IL‐33 is becoming a central molecule in allergic asthma that addresses various cascades of innate and adaptive immune responses that lead to inflammation in the lung. Its effects are exerted via its ...heterodimeric receptor that consists of ST2 and the ubiquitously expressed IL‐1 receptor accessory protein (ILRAcP). IL‐33 integrates both innate and adaptive immunity in a unique fashion via basophils, mast cells, eosinophils, innate lymphoid cells, NK and NKT cells, nuocytes, Th2 lymphocytes and a CD34pos precursor cell population.
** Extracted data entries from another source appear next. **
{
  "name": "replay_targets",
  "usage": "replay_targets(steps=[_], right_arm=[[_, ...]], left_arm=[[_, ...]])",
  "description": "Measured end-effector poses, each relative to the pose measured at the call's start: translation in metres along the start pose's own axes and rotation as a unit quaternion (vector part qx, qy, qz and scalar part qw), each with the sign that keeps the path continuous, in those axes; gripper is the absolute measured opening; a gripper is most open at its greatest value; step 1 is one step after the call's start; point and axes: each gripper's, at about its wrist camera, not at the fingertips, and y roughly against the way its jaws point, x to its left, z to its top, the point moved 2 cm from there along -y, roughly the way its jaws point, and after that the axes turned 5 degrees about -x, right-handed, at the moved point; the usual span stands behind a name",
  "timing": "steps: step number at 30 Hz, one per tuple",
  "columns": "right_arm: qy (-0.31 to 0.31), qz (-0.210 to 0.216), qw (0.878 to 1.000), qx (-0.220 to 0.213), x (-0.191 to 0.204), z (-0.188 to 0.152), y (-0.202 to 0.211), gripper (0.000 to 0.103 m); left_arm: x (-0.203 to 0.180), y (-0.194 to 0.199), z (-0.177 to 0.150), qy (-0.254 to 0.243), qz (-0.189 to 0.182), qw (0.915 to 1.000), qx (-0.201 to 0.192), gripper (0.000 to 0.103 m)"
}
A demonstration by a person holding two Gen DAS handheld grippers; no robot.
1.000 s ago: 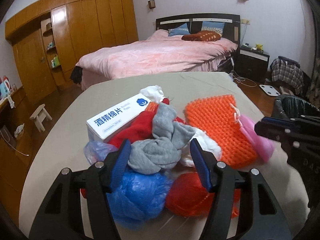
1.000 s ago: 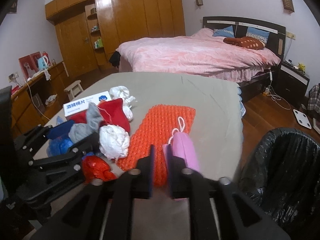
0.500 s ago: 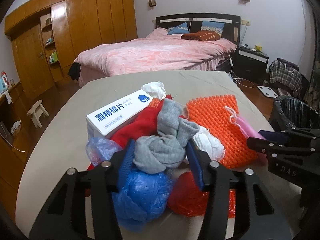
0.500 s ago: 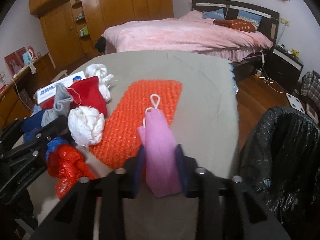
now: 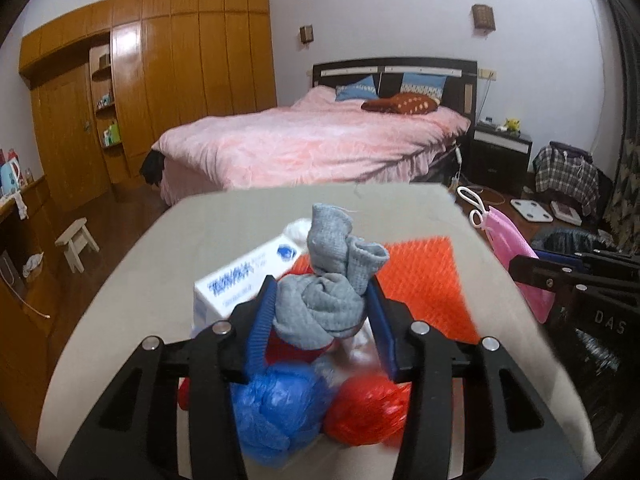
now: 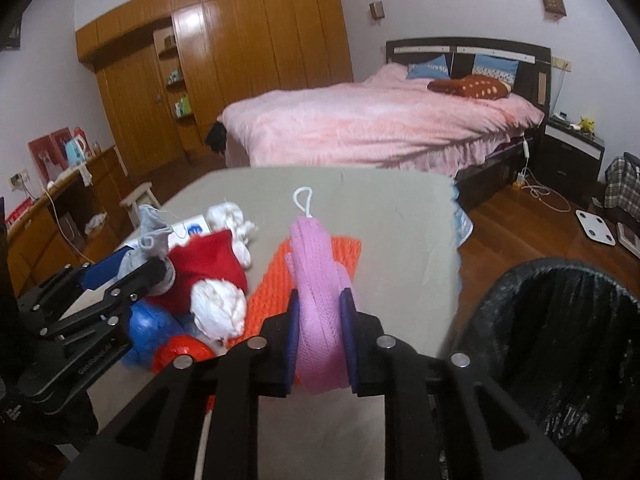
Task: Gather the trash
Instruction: 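Carry the sock and mask over the bin and open both tools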
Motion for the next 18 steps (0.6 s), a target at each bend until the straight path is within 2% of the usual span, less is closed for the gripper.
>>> replay_targets(steps=[4, 10, 18], right_arm=[[-0.006, -0.011, 1.0, -0.02, -0.01, 0.009, 0.021, 0.019], [-0.026, -0.038, 0.998, -0.031, -0.039, 0.009, 0.05, 0.019], [-0.053, -0.097, 0.993, -0.038, -0.093, -0.002, 0.09, 0.019]], left_arm=[[-0.015, 0.011, 0.014, -0.006, -0.013, 0.9997, -0.017, 0.043], [-0.051, 0.016, 0.027, -0.011, -0.053, 0.9982, -0.023, 0.043], [-0.117, 0.016, 0.03, -0.021, -0.126, 0.9916, -0.019, 0.043]])
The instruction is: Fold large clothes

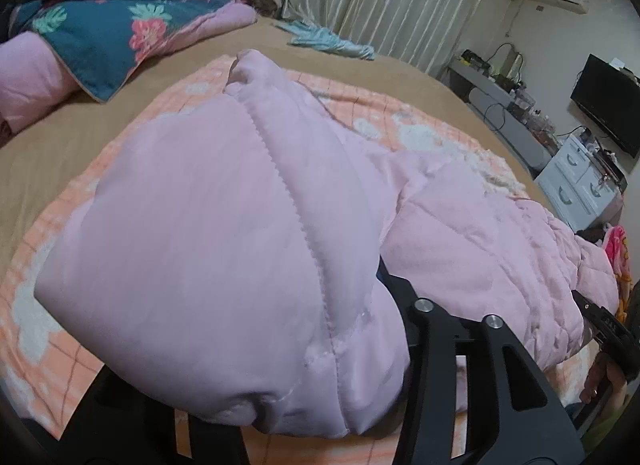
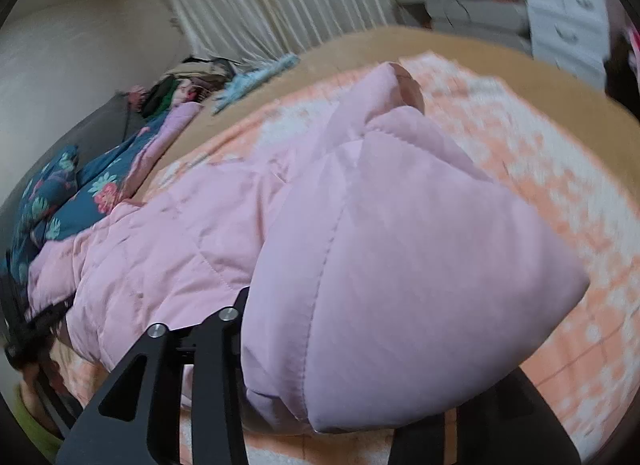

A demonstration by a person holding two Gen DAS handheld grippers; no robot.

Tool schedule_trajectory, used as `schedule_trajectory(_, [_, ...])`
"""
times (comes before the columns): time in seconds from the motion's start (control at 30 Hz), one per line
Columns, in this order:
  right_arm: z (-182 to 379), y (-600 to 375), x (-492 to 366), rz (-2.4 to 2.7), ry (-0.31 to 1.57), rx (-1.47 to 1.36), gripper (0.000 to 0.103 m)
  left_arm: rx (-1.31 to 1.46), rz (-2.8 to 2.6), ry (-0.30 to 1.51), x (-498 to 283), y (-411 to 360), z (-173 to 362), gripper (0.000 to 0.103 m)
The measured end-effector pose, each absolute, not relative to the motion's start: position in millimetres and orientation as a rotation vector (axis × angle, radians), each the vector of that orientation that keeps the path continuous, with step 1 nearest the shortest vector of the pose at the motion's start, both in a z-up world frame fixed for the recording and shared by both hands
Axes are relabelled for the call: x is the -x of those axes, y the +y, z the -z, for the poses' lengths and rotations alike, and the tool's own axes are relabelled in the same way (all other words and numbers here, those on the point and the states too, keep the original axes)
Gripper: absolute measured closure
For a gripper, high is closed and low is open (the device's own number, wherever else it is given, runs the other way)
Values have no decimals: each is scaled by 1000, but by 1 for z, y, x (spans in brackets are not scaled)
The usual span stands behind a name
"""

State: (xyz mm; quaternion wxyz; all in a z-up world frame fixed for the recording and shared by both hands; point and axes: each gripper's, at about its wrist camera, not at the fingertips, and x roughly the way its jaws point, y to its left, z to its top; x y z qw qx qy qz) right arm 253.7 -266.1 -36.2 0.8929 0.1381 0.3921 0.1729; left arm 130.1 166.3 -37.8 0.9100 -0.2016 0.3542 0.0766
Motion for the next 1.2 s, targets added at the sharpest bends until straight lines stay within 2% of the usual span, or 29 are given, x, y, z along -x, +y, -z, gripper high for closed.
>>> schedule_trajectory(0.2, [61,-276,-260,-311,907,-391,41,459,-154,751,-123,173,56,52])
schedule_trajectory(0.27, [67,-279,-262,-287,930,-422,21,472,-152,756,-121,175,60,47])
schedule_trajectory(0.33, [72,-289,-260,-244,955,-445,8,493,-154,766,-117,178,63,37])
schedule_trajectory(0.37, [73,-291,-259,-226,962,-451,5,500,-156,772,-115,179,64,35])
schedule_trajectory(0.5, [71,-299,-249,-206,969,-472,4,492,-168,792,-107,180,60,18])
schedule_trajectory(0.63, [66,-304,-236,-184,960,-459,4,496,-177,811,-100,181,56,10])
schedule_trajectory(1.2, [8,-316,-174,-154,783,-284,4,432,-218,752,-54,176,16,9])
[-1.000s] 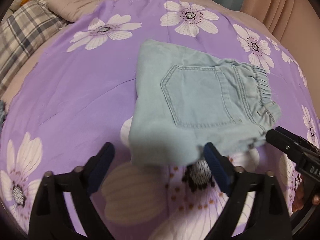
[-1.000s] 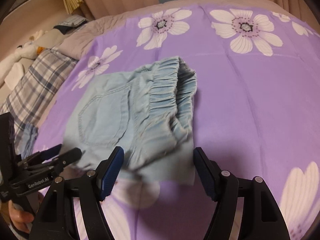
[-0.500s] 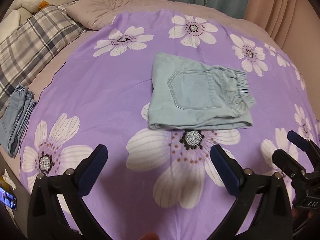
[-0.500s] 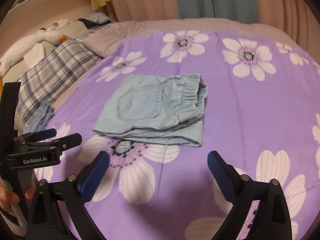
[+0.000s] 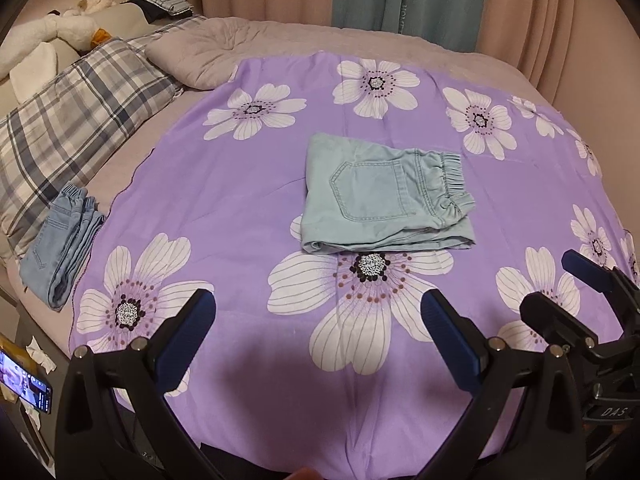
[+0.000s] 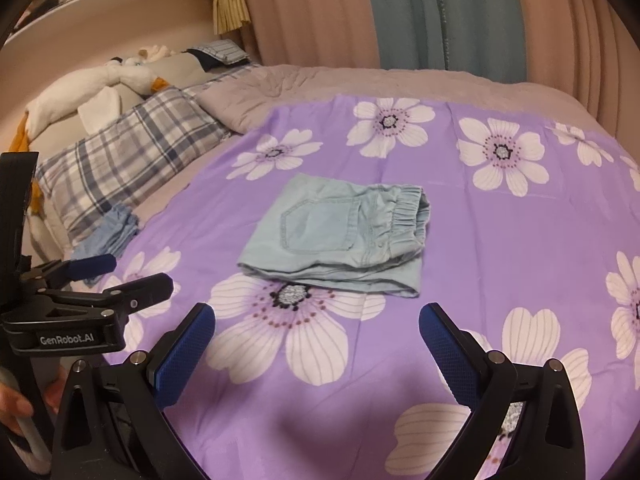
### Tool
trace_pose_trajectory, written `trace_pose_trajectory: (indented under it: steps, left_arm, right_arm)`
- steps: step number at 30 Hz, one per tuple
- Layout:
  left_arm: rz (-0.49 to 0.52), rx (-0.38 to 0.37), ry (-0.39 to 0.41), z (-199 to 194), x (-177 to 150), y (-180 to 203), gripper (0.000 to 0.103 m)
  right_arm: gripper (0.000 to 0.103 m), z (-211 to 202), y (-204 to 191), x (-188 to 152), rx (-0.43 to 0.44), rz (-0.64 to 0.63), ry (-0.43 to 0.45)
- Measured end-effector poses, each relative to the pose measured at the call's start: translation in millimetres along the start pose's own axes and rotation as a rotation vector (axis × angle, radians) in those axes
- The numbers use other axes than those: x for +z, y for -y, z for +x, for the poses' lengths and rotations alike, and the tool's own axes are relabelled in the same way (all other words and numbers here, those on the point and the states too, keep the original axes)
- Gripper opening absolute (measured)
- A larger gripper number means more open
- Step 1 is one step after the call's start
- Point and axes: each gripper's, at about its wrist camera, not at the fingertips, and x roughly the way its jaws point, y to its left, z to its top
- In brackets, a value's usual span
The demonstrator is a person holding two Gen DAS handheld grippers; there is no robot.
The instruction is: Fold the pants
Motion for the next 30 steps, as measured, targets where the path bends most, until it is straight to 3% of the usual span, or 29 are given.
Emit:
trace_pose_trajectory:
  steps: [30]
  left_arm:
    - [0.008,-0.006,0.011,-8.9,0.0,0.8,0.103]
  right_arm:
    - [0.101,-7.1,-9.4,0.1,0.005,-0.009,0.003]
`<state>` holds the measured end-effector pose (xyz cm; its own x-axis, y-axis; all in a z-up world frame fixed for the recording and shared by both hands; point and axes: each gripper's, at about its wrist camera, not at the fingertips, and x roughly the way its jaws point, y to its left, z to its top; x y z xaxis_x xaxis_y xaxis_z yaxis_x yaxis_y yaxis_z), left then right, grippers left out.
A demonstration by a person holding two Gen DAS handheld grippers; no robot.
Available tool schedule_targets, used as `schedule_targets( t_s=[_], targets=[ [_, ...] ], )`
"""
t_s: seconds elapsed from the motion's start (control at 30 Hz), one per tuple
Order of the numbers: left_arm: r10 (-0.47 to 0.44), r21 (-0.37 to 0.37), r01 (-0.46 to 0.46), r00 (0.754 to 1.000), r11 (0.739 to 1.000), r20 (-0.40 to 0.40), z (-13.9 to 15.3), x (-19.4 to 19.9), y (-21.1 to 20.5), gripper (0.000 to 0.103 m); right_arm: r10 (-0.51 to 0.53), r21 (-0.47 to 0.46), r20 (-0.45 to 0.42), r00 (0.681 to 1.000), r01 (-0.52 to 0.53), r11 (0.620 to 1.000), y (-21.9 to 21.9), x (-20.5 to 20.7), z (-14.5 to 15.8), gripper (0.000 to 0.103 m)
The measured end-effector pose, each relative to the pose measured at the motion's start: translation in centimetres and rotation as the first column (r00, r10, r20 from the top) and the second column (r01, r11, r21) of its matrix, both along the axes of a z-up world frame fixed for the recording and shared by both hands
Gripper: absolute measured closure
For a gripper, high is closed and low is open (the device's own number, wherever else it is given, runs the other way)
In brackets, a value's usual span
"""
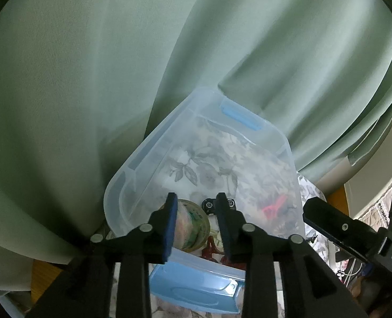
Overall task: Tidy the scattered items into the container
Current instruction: 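Carry the rope toy and claw clip into the clear box and release both, then withdraw both open tools from the box toward the remaining items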
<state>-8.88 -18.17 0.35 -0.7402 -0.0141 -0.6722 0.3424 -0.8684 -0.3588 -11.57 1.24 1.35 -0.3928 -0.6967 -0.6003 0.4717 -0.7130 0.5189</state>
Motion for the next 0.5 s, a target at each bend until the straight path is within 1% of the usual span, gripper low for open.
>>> schedule_targets(
  t_s=[0.07, 0.33, 0.4, 0.5],
  targets=[
    [0.0, -0.003, 0.0, 1.0, 1.0, -0.001, 0.1, 0.1, 0.1, 0.063, -0.003, 0.001, 0.002, 1.0, 0.003, 1.0, 0.1, 0.1, 0.1, 0.05],
    [-0.001, -0.01, 0.001, 1.0, 1.0, -0.002, 0.3, 0.1, 0.5, 0.052, -0.019, -0.005, 0.007, 1.0, 0.019, 1.0, 1.0, 0.4, 0.2, 0.05],
    [-0.002, -0.012, 0.002, 1.0, 1.0, -0.004, 0.5, 0.1, 0.7, 0.048, -0.024, -0.008, 0.009, 1.0, 0.024, 1.0, 1.2, 0.3, 0.2, 0.05],
    [0.0, -0.016, 0.0, 1.0, 1.0, -0.005, 0.7, 0.2, 0.8, 0.044, -0.035, -0.006, 0.011, 0.999, 0.035, 0.999, 1.6, 0.4, 0.3, 0.044]
  ],
)
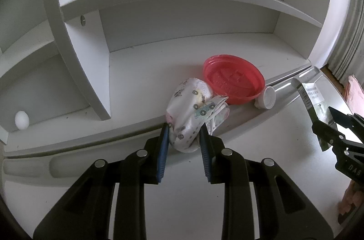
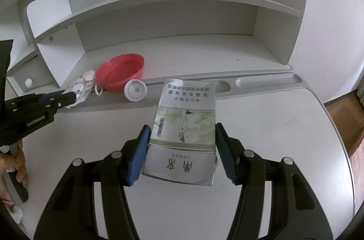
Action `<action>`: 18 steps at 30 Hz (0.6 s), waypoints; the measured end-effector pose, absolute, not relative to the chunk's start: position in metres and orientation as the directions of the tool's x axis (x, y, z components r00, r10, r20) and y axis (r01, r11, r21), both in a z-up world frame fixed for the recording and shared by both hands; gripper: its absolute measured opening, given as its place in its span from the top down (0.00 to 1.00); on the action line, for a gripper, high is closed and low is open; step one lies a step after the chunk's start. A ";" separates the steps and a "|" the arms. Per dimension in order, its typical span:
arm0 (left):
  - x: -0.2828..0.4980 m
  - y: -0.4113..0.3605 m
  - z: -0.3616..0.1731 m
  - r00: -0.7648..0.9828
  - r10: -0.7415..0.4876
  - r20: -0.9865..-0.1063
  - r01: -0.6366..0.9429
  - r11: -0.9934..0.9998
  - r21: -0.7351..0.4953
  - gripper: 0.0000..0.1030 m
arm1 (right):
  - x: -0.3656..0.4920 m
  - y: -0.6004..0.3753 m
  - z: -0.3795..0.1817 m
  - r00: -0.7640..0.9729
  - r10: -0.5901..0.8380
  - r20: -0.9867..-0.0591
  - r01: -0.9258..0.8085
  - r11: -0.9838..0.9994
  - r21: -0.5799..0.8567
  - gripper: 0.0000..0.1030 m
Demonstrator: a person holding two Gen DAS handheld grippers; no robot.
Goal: Collect trash
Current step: 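Carry both items over the bin and open both grippers to drop them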
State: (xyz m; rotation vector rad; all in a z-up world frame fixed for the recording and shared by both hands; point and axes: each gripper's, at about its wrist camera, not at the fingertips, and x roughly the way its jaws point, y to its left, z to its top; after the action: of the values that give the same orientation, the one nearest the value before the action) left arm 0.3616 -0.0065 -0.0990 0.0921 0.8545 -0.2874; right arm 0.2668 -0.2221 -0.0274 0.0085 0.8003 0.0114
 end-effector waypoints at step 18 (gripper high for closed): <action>0.335 -0.005 -0.071 0.678 -0.246 -0.693 0.311 0.950 -0.033 0.75 | 0.251 -0.228 -0.023 0.735 0.043 -0.677 -0.011 0.999 0.050 0.45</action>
State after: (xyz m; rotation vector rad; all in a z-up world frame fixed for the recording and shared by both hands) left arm 0.3351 -0.0048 -0.0705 0.0902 0.7644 -0.3134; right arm 0.2507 -0.2276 -0.0229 0.0439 0.7452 0.0296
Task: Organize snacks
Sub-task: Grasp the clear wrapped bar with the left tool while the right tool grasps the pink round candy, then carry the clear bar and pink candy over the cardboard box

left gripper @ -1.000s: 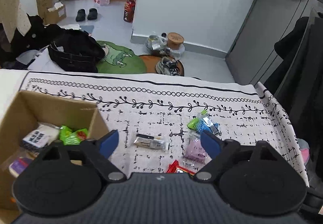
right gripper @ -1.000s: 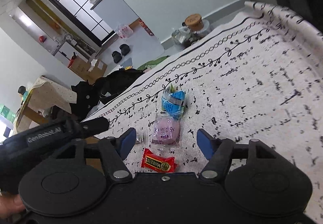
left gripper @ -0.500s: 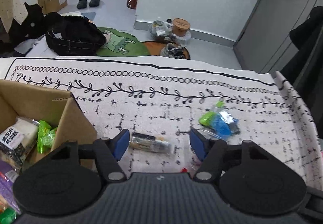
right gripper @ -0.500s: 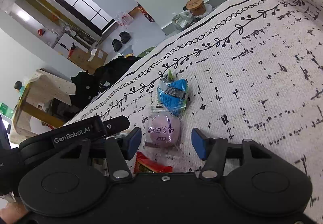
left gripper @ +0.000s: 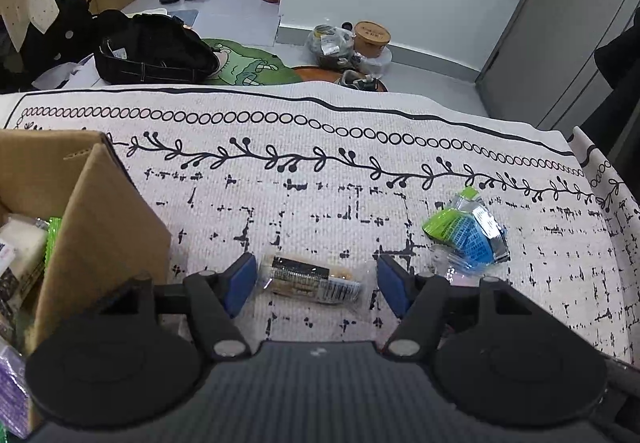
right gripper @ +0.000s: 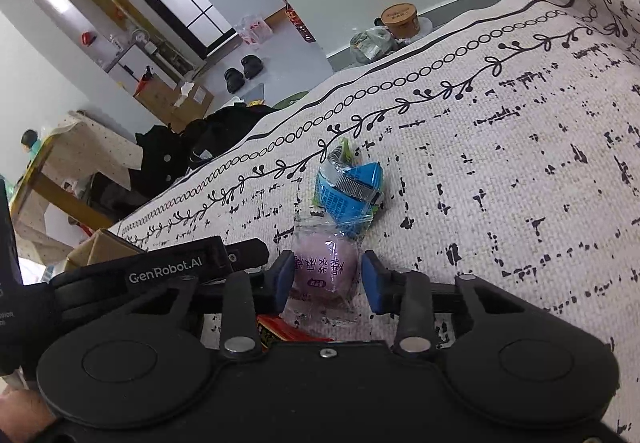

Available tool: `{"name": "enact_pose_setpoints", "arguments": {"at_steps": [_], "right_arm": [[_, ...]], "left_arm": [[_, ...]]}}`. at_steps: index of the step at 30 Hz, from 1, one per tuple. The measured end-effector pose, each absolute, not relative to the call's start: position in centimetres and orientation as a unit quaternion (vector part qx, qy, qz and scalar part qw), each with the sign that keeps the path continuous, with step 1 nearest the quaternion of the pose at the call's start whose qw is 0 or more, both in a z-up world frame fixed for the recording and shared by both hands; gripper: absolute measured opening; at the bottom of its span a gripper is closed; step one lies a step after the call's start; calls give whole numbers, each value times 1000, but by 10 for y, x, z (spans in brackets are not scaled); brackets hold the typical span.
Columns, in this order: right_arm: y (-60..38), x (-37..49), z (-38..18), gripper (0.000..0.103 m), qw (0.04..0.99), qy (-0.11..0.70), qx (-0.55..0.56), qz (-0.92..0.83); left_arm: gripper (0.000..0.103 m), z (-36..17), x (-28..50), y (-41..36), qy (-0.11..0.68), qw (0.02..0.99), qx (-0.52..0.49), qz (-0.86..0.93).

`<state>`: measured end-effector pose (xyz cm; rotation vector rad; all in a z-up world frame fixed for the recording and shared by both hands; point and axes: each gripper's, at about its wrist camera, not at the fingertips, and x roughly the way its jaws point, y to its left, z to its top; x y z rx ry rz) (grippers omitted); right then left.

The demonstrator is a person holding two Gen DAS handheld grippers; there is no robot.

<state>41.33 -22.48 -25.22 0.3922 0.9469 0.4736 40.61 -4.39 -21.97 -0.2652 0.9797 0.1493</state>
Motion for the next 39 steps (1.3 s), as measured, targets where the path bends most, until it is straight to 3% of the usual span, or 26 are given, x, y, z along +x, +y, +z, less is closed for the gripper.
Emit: {"name": "enact_pose_setpoints", "arguments": {"at_steps": [3,4,8,39], "right_arm": [[-222,412,-251,28,845,449,182,226],[-222,410,-250,27,846,449,180,225],[-225,408,-249,25,845,452,182,221],[-264,332,-214,22,874,437,177,113]], "left_arm": [[61,-219,402,-45,463,875,-122,70],[54,-218,402,-47,462,876,-121,69],[50,-215,397,-53,460,879,-113,61],[50,-160,343,-55,437,888,-135,43]]}}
These actions of IL‐33 seem to be particularly strong and dominant in models with mucosal inflammation. A study in this issue of the European Journal of Immunology demonstrates that IL‐33 acts, in an ST2‐dependent manner, as a maturation factor for BM‐derived DCs via up‐regulation of CD80, CD40 and OX40L. This process is accompanied by the release of pro‐inflammatory cytokines, such as IL‐6, IL‐1β, TNF‐α and TARC/CCL17. IL‐33‐pre‐treated DCs were significantly more potent for the generation of allergen‐specific Th2‐type cells with IL‐5 and IL‐13 production. Intratracheal administration of OVA‐pulsed DCs with IL‐33 significantly enhances eosinophil numbers and mucous secretion. In conclusion, IL‐33 affects both the development of allergic sensitization and the development of lung inflammation in allergic asthma.